§ **Exercise aim**: Please, without the pictures, restate every entry exactly.

*** Dataset extract ***

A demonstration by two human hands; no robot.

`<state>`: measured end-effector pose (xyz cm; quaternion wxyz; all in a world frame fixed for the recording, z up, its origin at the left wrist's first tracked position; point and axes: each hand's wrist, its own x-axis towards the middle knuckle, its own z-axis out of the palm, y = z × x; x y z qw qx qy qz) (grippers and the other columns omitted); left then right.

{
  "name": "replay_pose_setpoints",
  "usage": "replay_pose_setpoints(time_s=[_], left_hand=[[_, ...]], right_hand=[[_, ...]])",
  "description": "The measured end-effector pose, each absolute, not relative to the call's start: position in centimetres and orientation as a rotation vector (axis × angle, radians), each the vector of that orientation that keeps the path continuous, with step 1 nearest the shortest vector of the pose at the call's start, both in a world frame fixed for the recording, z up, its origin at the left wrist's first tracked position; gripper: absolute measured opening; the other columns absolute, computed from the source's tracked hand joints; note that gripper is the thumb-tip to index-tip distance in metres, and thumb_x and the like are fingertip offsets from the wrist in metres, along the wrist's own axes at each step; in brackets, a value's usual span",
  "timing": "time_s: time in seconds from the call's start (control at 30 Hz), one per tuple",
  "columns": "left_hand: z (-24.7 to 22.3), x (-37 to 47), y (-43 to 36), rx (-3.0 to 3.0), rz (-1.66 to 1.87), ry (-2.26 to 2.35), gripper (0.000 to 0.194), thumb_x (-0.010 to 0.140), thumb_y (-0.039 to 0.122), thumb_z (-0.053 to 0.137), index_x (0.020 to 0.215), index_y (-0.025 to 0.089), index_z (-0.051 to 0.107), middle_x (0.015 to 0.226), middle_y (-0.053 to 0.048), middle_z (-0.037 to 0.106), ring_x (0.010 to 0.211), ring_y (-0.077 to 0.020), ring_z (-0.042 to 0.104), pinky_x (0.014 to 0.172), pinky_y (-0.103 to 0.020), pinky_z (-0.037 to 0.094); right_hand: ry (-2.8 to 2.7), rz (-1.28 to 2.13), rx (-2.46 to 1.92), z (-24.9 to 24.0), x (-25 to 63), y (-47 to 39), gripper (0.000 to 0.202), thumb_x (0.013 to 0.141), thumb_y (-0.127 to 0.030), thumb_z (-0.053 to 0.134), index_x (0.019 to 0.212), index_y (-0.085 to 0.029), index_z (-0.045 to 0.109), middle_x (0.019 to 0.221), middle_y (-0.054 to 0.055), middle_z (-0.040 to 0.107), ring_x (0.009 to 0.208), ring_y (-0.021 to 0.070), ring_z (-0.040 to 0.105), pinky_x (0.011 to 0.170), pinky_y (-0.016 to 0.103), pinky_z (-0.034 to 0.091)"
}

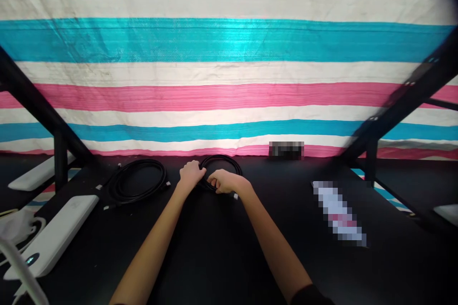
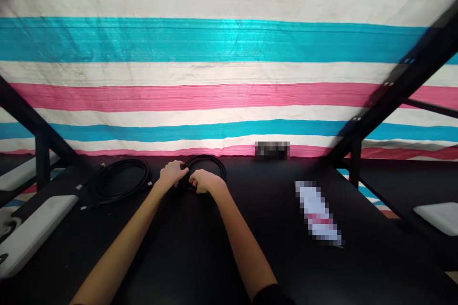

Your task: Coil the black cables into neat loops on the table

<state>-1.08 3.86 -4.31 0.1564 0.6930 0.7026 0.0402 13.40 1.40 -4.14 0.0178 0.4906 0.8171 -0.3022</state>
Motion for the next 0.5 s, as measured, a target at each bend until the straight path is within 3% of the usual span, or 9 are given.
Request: replay_pose_setpoints(time_s=[0.3,0.4,0.5], left_hand=[[-3.8,-1.5,3.8,1.929,0.075,1.944,0.025,0.08,0.027,0.042,0.083,0.018,0.065,0.085,-0.01,0.072,0.087,-0.0216,0.067,0.073,-0.028,0.047],[-3.8,-1.6,3.9,1.917,0.061,1.923,0.025,0.081,0.032,0.044,0.089,0.02,0.064,0.081,-0.007,0.072,0.085,-0.0196,0.067,0.074,-0.027,0.047],[-3.8,-1.5,3.8,1.935,0.086,1.929,0.032,0.079,0.038,0.05,0.105,0.021,0.059,0.094,-0.007,0.071,0.091,-0.021,0.066,0.081,-0.031,0.045]], right_hand=[[2.626,-0.886,1.565,-4.0,13.6,1.5,0.052,0.061,0.006,0.048,0.101,-0.019,0.07,0.083,0.004,0.068,0.072,0.0129,0.06,0.058,0.018,0.04],[2.585,-0.931,1.587,-3.9,13.9,1.5,0.047,0.062,0.002,0.053,0.102,-0.015,0.071,0.082,0.005,0.069,0.07,0.0139,0.061,0.055,0.018,0.041],[2.552,-0.997,1.59,-3.2,14.6,1.3,0.044,0.06,-0.002,0.059,0.101,-0.014,0.071,0.083,0.005,0.07,0.07,0.0142,0.062,0.055,0.018,0.043]])
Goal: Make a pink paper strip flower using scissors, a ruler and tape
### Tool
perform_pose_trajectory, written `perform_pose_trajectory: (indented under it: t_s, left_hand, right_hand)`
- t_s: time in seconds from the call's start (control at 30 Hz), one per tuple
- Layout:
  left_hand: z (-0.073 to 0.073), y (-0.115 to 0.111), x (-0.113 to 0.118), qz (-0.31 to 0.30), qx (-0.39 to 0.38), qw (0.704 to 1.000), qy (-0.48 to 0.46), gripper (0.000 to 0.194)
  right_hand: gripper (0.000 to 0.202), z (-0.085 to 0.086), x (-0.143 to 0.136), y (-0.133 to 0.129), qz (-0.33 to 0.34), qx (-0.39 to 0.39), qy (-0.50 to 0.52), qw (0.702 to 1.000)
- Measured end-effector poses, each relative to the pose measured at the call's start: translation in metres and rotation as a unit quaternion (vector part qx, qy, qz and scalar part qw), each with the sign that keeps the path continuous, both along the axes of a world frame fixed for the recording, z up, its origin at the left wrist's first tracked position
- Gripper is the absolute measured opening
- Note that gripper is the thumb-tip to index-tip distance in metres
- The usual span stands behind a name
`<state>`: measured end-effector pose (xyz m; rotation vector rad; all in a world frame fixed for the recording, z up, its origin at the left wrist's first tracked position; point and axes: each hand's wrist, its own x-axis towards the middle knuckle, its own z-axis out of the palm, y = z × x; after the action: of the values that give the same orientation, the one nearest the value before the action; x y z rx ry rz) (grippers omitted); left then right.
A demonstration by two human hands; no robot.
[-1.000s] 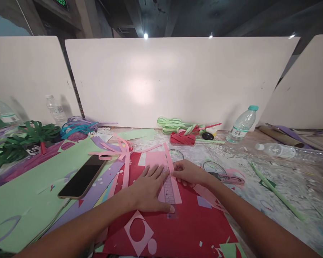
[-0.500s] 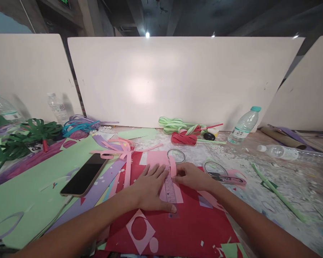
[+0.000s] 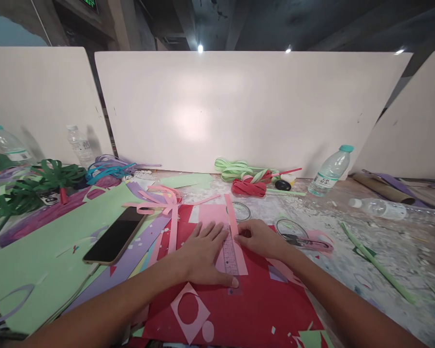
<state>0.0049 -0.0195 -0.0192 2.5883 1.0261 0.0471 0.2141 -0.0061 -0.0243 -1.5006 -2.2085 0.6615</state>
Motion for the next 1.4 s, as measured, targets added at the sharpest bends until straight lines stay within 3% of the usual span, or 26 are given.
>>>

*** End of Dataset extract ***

§ **Answer below**:
A demonstration by two human hands; no robot.

`<state>`: measured end-effector pose (xyz cm; quaternion wxyz; all in a world frame fixed for the recording, z up, its origin at the left wrist's first tracked position; point and axes: each hand's wrist, its own x-axis towards the middle knuckle, its own z-axis out of the palm, y = z × x; x y z qw qx qy qz) (grippers and the other columns omitted); left then right.

{
  "name": "replay_pose_setpoints",
  "usage": "replay_pose_setpoints(time_s=[_], left_hand=[[_, ...]], right_hand=[[_, ...]])",
  "description": "The measured end-effector pose, each absolute, not relative to the call's start: position in centimetres and orientation as a rotation vector (axis × angle, radians), each the vector of that orientation that keeps the path continuous, with step 1 nearest the shortest vector of the pose at the call's start, both in a world frame fixed for the recording, z up, its origin at the left wrist's first tracked position; gripper: absolute measured opening; the other columns absolute, computed from the source's tracked hand joints; note that gripper is the thumb-tip to index-tip distance in metres, and thumb_x and the like are fingertip offsets from the wrist in metres, along the wrist's own axes at each step; in brackets, a value's usual span",
  "timing": "time_s: time in seconds from the call's start (control at 30 Hz), one per tuple",
  "columns": "left_hand: z (-24.7 to 22.3), x (-37 to 47), y (-43 to 36), rx (-3.0 to 3.0), rz (-1.66 to 1.87), ry (-2.26 to 2.35), gripper (0.000 to 0.194), thumb_x (-0.010 to 0.140), thumb_y (-0.039 to 0.122), thumb_z (-0.053 to 0.137), index_x (0.020 to 0.215), index_y (-0.025 to 0.089), index_z (-0.051 to 0.107), middle_x (0.015 to 0.226), middle_y (-0.053 to 0.048), middle_z (-0.037 to 0.106), ring_x (0.010 to 0.211), ring_y (-0.077 to 0.020), ring_z (-0.042 to 0.104), pinky_x (0.014 to 0.172), pinky_y (-0.103 to 0.020), pinky_z (-0.037 to 0.094); right_hand: ry (-2.8 to 2.7), rz (-1.28 to 2.13), rx (-2.46 to 1.92), z (-24.9 to 24.0), x (-25 to 63), y (-47 to 39), gripper (0.000 to 0.202), thumb_x (0.013 to 0.141), thumb_y (-0.127 to 0.030), thumb_z (-0.053 to 0.134), index_x (0.019 to 0.212), index_y (-0.085 to 0.029), index_z (-0.045 to 0.109), middle_x (0.019 to 0.221), middle_y (-0.054 to 0.055), middle_z (-0.040 to 0.107), ring_x (0.009 to 0.208), ring_y (-0.021 to 0.070), ring_z (-0.040 to 0.105), pinky_x (0.011 to 0.170), pinky_y (-0.016 to 0.103), pinky_z (-0.034 to 0.091)"
}


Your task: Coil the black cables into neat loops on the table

<state>-1.08 3.86 -4.31 0.1564 0.6930 0.7026 0.0402 13.40 1.40 -4.14 0.0178 0.4906 0.8171 -0.3022</state>
Motion for the next 0.5 s, as measured, a target at each bend until the straight path is within 3% of the usual span, or 9 are given.
Request: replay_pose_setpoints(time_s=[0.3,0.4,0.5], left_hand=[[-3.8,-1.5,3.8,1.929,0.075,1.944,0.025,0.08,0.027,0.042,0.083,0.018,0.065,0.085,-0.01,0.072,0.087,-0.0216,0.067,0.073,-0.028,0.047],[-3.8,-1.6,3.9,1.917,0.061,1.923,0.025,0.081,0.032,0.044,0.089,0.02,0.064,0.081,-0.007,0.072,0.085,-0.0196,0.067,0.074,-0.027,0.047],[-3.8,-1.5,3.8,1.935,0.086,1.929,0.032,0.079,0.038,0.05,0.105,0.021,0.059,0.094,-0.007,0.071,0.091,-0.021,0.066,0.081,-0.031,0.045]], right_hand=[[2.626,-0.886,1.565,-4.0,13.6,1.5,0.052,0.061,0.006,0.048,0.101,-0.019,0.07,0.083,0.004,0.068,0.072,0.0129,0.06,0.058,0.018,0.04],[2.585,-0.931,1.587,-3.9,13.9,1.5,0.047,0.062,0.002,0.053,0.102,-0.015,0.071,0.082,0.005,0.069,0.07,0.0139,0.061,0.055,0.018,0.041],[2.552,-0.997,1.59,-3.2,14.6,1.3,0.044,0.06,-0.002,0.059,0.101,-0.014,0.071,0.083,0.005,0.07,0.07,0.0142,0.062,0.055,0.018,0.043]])
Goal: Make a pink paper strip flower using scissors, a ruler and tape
### Tool
perform_pose_trajectory, written `perform_pose_trajectory: (indented under it: t_s, left_hand, right_hand)`
- t_s: time in seconds from the call's start (control at 30 Hz), one per tuple
- Layout:
  left_hand: z (-0.073 to 0.073), y (-0.115 to 0.111), x (-0.113 to 0.118), qz (-0.31 to 0.30), qx (-0.39 to 0.38), qw (0.704 to 1.000), qy (-0.48 to 0.46), gripper (0.000 to 0.194)
  right_hand: gripper (0.000 to 0.202), z (-0.085 to 0.086), x (-0.143 to 0.136), y (-0.133 to 0.129), qz (-0.33 to 0.34), qx (-0.39 to 0.39), qy (-0.50 to 0.52), qw (0.702 to 1.000)
- Measured end-effector poses, each relative to the pose measured at the call's start: translation in metres and rotation as a unit quaternion (vector part qx, qy, qz and scalar part qw), each with the sign that keeps the path continuous, both along the axes of a world frame fixed for the recording, z up, its origin at the left wrist's first tracked position
- Gripper is the absolute measured opening
- Note that gripper is the thumb-tip to index-tip distance in metres
- The usual span stands behind a name
`<state>`: measured end-effector pose (xyz m; rotation vector rad; all in a world frame fixed for the recording, z up, its origin at the left wrist's first tracked position; point and axes: each hand's wrist, its own x-axis towards the middle knuckle, its own z-axis out of the palm, y = z × x; after the action: of the values that give the same orientation, the one nearest the value before the action; x y z rx ry rz) (grippers omitted); left then right.
A demonstration by two human hands; no robot.
[-1.000s] 
[-0.500s] 
[+0.000s] 
<state>0.0049 -0.0195 -0.0192 2.5883 1.0261 0.0471 0.2141 -0.0061 -0.0243 -1.5006 -2.2085 0.6615</state>
Motion for the next 1.4 s, as measured, targets added at the sharpest bends until straight lines stay within 3% of the usual span, or 26 are given.
>>>

That finishes the exercise, with nothing more to add.